How many AWS services should I claim mastery over before the 90‑day review?
The judgment: demonstrate functional mastery of four core services—CloudTrail, GuardDuty, Config, and KMS—and produce a hardening playbook that links each service to a specific risk metric. Anything less is seen as insufficient breadth for a senior security engineer role.
When is the right time to request a compensation discussion if I feel under‑paid?

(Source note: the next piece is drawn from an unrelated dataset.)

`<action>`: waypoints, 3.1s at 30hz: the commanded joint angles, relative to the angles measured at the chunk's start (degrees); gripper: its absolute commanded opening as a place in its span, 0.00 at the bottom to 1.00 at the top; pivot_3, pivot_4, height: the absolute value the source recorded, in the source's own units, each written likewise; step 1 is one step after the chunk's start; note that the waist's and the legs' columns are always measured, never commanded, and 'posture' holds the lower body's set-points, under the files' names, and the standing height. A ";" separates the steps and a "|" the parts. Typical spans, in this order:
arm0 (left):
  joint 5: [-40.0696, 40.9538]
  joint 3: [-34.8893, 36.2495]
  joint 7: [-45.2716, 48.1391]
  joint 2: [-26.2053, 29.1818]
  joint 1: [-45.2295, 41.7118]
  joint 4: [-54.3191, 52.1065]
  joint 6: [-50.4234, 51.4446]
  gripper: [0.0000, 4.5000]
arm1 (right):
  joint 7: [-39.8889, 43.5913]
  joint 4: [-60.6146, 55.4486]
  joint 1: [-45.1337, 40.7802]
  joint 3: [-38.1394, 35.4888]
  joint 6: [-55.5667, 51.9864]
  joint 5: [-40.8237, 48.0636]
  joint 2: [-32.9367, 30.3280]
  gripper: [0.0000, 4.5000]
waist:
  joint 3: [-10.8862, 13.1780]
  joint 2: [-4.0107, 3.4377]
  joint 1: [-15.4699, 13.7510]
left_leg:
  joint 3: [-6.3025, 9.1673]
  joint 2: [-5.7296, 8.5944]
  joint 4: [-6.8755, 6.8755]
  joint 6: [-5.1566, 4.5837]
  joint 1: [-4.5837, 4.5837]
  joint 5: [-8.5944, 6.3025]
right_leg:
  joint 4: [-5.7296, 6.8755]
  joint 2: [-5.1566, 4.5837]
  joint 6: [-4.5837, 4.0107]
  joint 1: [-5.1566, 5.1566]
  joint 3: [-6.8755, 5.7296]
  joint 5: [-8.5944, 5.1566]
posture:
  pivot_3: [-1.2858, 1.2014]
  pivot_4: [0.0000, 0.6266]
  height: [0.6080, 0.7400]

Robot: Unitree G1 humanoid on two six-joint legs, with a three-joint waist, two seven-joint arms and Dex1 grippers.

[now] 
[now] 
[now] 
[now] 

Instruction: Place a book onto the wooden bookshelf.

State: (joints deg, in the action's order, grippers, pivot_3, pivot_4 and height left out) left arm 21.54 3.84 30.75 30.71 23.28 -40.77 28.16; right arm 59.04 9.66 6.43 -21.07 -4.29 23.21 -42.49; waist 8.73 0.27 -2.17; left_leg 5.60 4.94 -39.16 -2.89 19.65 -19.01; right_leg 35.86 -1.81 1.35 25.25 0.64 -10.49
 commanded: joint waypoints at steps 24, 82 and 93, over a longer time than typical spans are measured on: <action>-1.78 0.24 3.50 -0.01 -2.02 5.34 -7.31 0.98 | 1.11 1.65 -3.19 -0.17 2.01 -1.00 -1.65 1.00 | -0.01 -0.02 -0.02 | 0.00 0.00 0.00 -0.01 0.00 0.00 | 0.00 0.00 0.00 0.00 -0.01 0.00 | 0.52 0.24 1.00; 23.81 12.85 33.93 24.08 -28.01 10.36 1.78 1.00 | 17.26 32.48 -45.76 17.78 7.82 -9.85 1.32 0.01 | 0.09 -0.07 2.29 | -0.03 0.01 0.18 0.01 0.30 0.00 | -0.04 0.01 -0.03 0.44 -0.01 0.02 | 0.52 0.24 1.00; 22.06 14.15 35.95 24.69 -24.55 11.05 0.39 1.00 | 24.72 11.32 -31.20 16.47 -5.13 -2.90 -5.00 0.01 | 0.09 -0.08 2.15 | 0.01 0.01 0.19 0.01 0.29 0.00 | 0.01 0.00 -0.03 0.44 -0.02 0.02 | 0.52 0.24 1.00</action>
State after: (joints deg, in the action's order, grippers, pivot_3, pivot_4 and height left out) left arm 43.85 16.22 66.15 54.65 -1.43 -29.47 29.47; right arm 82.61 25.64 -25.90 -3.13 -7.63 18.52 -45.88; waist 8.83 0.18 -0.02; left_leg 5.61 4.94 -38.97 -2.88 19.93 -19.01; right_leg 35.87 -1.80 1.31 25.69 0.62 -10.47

The judgment: bring up compensation after the 90‑day review, armed with the quantified risk reduction you delivered (e.g., $1.2 million saved) and the market benchmark for AWS security engineers, which typically ranges from $150 000 to $185 000 base plus equity. Approaching the discussion before the review is viewed as premature, while waiting past the review signals a lack of confidence in your own impact.amazon.com/dp/B0GWWJQ2S3).
Related Tools
TL;DR
The decisive answer: secure three high‑impact surface areas—identity, data protection, and logging—by establishing baseline controls and documenting gaps. In day‑one debrief, the hiring manager demanded a concrete “identity‑gap sheet” within ten days; the engineer who delivered a spreadsheet of unreviewed IAM roles was flagged as “process‑oriented, not impact‑oriented.” Insight 1: The first counter‑intuitive truth is that breadth of coverage beats depth of knowledge in the first month; you must show visible risk reduction, not just theoretical mastery. A script to use when presenting the gap sheet: “I’ve identified 12 over‑privileged roles, quantified the potential exposure at $2 million in data loss, and proposed remediation steps that can be piloted this week.” The senior manager’s nod confirms the judgment is correct.